Given the new level of official Arab tolerance, it was surprising to hear that Geraldine Bedell’s “The Gulf Between Us”, a romantic comedy narrated by a middle-aged Englishwoman, had been banned from the International Festival of Literature in Dubai, and this because the novel contains a ‘gay shaikh’. Both author and publisher cried censorship, plunging the festival – Dubai’s first – into a swamp of bad publicity. Margaret Atwood cancelled her appearance.
A few days after the damage had been done, the truth came out: the book hadn’t been banned. Like many others, it was not selected in the first place. Maragaret Atwood regretted her cancellation.

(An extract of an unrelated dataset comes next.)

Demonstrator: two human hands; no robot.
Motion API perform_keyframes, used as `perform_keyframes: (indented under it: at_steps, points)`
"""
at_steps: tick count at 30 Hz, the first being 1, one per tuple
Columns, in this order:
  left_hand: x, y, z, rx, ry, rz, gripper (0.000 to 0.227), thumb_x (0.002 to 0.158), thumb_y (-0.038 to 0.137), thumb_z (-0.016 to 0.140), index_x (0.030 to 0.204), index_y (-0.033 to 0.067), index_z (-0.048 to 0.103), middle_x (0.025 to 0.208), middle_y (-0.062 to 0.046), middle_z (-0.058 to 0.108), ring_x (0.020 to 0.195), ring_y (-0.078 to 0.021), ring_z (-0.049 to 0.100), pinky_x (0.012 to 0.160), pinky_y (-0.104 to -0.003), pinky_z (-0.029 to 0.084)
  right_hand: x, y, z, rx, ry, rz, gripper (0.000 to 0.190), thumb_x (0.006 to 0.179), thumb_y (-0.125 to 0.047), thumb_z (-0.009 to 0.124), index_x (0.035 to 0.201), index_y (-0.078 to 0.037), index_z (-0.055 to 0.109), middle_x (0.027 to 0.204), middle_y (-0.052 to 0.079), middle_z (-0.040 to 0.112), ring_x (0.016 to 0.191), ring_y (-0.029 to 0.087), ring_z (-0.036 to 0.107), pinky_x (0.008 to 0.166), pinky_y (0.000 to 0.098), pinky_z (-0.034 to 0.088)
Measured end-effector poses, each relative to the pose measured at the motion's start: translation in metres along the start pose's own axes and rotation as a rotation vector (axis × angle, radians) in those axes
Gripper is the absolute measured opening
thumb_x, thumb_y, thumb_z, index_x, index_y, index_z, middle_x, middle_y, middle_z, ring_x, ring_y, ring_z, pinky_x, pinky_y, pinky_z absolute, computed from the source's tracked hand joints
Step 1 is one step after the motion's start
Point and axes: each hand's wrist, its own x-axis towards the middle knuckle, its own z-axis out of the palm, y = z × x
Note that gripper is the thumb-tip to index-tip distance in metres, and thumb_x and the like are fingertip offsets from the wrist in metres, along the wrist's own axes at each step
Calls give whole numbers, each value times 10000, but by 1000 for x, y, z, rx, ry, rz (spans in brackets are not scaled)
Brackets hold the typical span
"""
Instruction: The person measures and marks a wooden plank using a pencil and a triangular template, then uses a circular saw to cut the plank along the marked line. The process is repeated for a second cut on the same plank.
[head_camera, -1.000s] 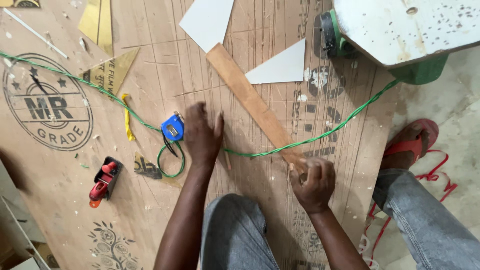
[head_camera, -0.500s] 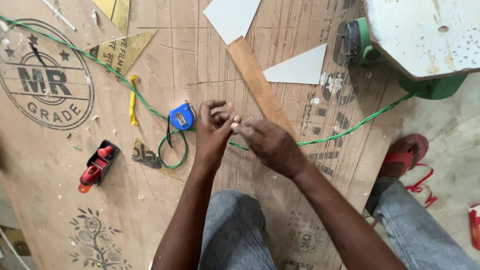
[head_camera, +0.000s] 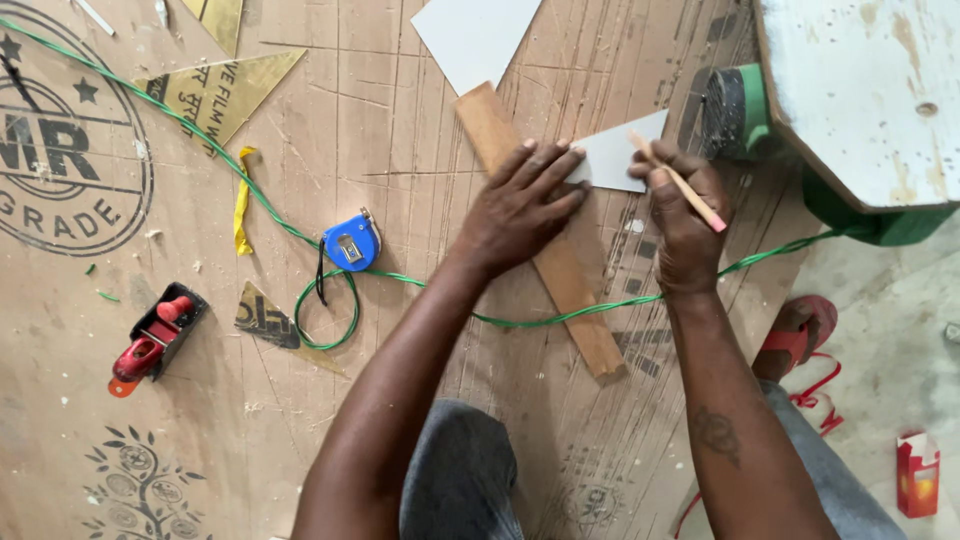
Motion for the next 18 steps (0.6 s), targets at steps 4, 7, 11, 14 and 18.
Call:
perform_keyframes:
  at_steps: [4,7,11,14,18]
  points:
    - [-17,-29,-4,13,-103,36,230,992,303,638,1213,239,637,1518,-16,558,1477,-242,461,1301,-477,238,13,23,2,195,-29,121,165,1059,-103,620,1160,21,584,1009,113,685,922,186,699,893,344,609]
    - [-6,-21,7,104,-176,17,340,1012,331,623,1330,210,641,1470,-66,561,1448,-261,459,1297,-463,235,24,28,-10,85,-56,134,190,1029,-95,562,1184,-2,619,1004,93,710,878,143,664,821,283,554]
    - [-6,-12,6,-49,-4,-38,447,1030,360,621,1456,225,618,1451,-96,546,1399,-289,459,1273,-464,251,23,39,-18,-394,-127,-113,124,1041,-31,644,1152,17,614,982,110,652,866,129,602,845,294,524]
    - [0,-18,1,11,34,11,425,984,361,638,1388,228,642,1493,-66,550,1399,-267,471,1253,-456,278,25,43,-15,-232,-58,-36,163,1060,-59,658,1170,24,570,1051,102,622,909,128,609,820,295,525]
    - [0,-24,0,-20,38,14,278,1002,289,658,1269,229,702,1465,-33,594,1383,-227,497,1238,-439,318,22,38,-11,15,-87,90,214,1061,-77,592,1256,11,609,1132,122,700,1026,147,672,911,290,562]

The phantom censorship drama may help sales, but does a disservice to Bedell, whose novel treats the Gulf with affection and understanding. The protagonist, Annie Lester, is single parent to three unruly sons in the fictional emirate of Hawar. Annie thinks her eldest son’s wedding is the most disruption she has a right to expect, but another son has a secret to reveal, and her childhood boyfriend – now a sexy film star – has arrived at the reception. One thing leads very cleverly, with great pace, to another, until Annie’s future in the emirate, and the safety of her sons, hangs in the balance. The story unfolds in the months leading up to the 2003 Iraq invasion. The metaphorical temperature constantly rises.
Hawar (the word means ‘discussion’) is obviously based on Bahrain, with its pearl divers, Sunni-Shia tensions and barely concealed royal disputes, but is a recognisable portrait of any Gulf state: – “an affluent bubble in a cloudless sky, confected in a few decades from desert subsistence into cities, hotels and high rises.” Bedell skillfully sketches the enbubbled communities of the Gulf – Western, Arab, Asian – and their internal stratifications of class, status and tribe. She is as good on human commonalities as she is at communal distinctions.

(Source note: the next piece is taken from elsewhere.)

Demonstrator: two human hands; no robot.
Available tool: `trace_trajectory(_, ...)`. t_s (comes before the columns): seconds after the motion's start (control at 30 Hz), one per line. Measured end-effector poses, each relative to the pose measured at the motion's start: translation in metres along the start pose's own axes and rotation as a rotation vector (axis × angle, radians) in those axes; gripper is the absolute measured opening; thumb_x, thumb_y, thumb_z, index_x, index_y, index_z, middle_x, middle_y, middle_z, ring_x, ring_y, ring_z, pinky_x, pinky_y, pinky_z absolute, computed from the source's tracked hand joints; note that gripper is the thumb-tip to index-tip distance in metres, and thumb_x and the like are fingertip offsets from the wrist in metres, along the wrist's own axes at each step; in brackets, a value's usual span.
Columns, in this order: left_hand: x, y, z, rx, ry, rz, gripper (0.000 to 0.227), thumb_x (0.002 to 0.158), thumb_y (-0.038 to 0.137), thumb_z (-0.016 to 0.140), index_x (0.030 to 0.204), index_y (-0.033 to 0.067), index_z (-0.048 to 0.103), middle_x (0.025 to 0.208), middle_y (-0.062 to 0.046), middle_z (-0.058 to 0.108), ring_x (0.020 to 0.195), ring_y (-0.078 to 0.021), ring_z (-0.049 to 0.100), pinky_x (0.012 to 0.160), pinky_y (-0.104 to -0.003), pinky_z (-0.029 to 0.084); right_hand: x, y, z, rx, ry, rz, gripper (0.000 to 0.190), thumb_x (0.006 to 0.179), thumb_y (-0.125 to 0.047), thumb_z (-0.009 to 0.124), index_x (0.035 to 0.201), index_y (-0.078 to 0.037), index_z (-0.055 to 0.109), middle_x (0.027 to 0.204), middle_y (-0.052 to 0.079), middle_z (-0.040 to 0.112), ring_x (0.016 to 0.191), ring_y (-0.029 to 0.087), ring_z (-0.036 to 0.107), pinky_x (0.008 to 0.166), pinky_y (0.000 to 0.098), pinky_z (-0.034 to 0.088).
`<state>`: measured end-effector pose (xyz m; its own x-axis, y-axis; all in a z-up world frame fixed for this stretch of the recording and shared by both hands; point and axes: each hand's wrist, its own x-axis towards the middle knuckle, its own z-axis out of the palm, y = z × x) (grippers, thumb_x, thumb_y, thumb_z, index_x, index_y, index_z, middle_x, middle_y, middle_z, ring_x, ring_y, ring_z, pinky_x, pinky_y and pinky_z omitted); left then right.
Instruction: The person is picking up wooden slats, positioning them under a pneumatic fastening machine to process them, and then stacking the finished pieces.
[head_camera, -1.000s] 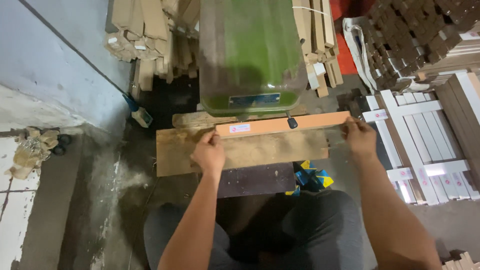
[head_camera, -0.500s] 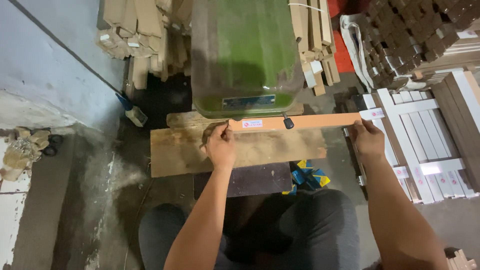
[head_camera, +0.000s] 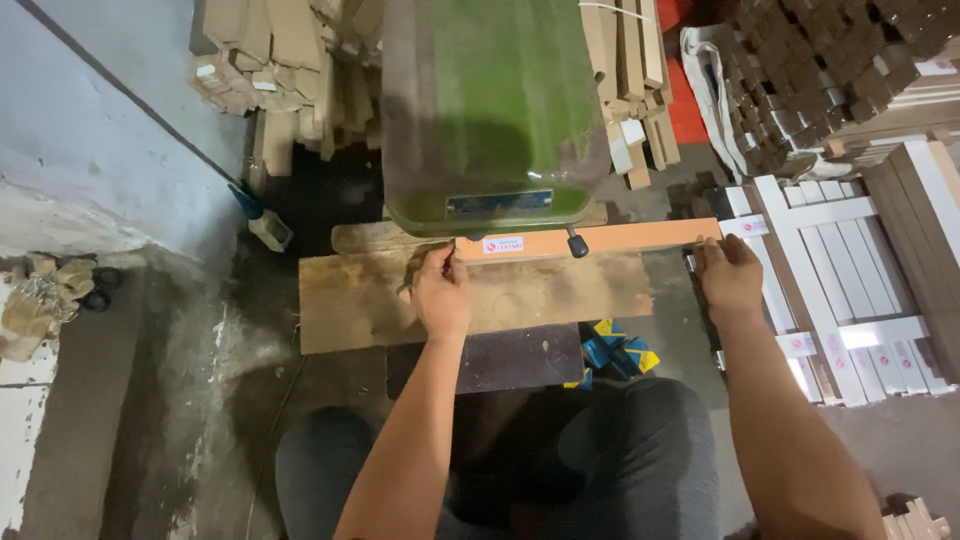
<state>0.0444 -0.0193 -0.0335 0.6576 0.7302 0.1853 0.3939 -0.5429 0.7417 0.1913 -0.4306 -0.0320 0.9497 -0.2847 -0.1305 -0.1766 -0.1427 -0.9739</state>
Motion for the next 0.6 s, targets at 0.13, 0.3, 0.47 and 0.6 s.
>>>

Her treatment of attitudes to gays is balanced and accurate. Her homophobes are as likely to be Anglos as Arabs. Indeed the book’s serious theme is prejudice of all varieties, secular and religious, political and sexual, anti-Arab and anti-Western. The novel has a generosity of spirit which the allegations of censorship do not.
Most impressively, “The Gulf Between Us” offers a living breathing portrait of a family, not just the individual characters but also their continual, understated effect on each other. In considering the ramifications of each event on her sons as well as herself, Annie sounds like an entire family talking. In plot terms, her romance is nicely interwoven with her sons’ ardent adventures. The novel has stirring climaxes and endless twists, and is all gripping stuff, even if comic realism slides into genre formula towards the unconvincing end. But at its worst it’s still great escapism: light, finely-observed, funny and reflective.